Task statement:
Below are some records. Print exactly the lines between the one holding "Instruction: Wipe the" and the one holding "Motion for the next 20", inclusive, and nothing else.

Recorded information:

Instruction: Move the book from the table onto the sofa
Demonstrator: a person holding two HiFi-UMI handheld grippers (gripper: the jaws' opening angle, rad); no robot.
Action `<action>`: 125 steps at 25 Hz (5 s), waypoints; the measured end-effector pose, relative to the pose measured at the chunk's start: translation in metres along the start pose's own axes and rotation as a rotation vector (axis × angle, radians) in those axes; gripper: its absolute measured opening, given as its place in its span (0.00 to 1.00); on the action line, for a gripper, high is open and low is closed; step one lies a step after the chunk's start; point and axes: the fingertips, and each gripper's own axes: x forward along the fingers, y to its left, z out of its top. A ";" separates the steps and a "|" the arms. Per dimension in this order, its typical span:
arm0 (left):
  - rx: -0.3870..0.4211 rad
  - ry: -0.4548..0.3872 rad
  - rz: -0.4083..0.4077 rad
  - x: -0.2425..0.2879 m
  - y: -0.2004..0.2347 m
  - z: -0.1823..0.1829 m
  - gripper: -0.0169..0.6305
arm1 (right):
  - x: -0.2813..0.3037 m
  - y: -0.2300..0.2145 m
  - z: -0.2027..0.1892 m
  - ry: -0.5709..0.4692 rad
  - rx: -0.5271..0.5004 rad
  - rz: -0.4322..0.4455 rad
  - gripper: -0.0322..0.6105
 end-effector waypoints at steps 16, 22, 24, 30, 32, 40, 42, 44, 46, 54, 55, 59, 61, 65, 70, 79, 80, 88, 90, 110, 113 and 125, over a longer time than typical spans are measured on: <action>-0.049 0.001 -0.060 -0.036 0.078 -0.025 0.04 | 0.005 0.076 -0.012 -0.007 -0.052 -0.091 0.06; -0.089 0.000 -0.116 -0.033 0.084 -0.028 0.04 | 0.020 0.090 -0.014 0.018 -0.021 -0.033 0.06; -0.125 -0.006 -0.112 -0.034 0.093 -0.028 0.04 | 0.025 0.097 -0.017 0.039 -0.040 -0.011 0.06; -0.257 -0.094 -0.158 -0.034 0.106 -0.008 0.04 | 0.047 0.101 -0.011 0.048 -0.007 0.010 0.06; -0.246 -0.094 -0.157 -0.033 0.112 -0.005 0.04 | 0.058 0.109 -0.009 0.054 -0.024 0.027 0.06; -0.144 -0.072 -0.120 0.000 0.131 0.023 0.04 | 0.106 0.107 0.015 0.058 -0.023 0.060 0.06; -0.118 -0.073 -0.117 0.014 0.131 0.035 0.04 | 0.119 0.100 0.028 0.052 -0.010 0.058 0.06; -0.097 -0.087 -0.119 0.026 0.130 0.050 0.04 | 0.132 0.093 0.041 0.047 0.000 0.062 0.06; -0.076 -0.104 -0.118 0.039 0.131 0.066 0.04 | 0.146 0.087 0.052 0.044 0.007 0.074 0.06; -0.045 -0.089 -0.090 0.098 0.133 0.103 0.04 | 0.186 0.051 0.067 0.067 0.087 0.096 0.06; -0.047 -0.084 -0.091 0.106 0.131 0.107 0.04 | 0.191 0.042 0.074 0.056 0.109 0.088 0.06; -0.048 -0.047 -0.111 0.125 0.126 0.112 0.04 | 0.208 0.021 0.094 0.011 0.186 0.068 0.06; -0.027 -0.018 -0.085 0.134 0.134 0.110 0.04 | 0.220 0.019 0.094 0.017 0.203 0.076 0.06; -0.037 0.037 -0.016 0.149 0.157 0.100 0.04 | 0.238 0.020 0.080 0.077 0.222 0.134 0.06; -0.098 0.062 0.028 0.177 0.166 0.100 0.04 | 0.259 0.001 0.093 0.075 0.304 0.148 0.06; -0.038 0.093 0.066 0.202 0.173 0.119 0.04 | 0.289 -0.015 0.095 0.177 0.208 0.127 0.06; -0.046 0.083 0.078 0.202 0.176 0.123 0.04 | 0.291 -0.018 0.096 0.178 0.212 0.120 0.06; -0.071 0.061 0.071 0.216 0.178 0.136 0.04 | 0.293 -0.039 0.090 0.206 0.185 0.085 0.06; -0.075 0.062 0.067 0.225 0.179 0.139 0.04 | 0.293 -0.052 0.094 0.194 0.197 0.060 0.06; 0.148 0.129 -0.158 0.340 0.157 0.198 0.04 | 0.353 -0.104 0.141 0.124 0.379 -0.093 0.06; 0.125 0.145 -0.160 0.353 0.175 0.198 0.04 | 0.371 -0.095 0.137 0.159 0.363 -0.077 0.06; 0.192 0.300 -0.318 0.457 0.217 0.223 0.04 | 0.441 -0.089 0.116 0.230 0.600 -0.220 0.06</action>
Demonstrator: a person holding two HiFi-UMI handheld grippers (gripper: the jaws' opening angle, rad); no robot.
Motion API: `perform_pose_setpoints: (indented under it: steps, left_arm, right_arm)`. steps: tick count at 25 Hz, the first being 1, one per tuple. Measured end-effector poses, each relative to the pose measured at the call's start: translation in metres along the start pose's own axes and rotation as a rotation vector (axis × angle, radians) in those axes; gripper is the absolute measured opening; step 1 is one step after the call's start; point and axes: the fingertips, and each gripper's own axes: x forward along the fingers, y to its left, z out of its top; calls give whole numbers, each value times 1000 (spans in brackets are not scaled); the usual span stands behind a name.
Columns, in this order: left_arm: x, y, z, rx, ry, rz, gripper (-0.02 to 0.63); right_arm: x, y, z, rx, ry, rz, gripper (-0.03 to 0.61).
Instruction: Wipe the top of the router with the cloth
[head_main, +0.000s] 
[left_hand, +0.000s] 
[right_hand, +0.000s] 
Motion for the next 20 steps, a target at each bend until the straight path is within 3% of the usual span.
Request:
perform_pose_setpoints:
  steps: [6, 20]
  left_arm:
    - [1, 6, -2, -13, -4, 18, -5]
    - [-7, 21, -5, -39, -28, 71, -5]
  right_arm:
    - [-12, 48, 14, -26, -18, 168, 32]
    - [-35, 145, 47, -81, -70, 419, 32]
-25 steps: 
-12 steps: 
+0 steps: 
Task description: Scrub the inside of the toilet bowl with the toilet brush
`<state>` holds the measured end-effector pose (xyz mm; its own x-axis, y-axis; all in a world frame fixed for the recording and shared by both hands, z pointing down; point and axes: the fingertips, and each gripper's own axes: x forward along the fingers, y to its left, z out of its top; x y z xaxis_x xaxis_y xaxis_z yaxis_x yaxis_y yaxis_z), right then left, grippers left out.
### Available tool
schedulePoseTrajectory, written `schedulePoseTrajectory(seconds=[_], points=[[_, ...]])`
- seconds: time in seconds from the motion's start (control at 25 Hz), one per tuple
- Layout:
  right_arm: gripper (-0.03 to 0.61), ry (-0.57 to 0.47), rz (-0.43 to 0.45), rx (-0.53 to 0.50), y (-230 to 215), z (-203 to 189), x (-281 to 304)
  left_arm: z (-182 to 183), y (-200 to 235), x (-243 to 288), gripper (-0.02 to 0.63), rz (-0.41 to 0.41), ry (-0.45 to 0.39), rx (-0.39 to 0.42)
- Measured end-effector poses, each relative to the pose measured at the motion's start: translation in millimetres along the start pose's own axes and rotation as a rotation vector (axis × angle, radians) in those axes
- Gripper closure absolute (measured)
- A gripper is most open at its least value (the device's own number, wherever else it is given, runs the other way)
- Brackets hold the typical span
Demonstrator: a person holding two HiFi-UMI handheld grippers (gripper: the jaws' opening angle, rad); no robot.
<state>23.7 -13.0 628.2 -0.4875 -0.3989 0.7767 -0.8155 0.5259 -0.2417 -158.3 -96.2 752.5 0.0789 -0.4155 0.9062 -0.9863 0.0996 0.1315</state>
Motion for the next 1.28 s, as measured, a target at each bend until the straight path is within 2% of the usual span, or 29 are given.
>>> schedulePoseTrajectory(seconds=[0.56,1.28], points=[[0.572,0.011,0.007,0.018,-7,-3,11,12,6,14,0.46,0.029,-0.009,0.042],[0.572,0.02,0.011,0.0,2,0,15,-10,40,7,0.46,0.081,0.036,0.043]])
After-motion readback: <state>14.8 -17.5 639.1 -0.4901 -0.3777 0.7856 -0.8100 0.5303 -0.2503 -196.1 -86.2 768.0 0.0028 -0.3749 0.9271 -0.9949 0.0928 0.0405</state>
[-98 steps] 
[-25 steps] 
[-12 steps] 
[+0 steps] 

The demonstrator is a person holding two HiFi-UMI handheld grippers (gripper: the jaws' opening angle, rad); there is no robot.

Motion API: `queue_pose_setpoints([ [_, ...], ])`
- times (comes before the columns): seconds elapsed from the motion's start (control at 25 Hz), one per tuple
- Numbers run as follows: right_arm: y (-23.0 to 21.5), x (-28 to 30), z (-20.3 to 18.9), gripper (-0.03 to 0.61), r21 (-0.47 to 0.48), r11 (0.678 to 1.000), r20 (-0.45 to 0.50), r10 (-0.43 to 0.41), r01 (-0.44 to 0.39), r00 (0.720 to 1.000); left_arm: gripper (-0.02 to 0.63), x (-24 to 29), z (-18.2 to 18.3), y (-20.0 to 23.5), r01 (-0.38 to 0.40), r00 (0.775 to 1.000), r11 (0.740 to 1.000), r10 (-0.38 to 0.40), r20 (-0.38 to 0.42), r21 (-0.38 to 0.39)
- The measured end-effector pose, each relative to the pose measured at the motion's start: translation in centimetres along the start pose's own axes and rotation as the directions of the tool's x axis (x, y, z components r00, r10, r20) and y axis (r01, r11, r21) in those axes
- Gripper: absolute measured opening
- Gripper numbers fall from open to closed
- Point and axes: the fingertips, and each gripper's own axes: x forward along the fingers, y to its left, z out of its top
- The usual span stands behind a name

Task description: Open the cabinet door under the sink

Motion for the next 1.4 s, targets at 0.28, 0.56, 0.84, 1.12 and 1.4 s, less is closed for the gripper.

Response for this exercise:
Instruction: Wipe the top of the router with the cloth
[head_main, +0.000s] 
[left_hand, +0.000s] 
[right_hand, +0.000s] 
Motion for the next 20 steps, a target at each bend until the straight path is within 3% of the usual span.

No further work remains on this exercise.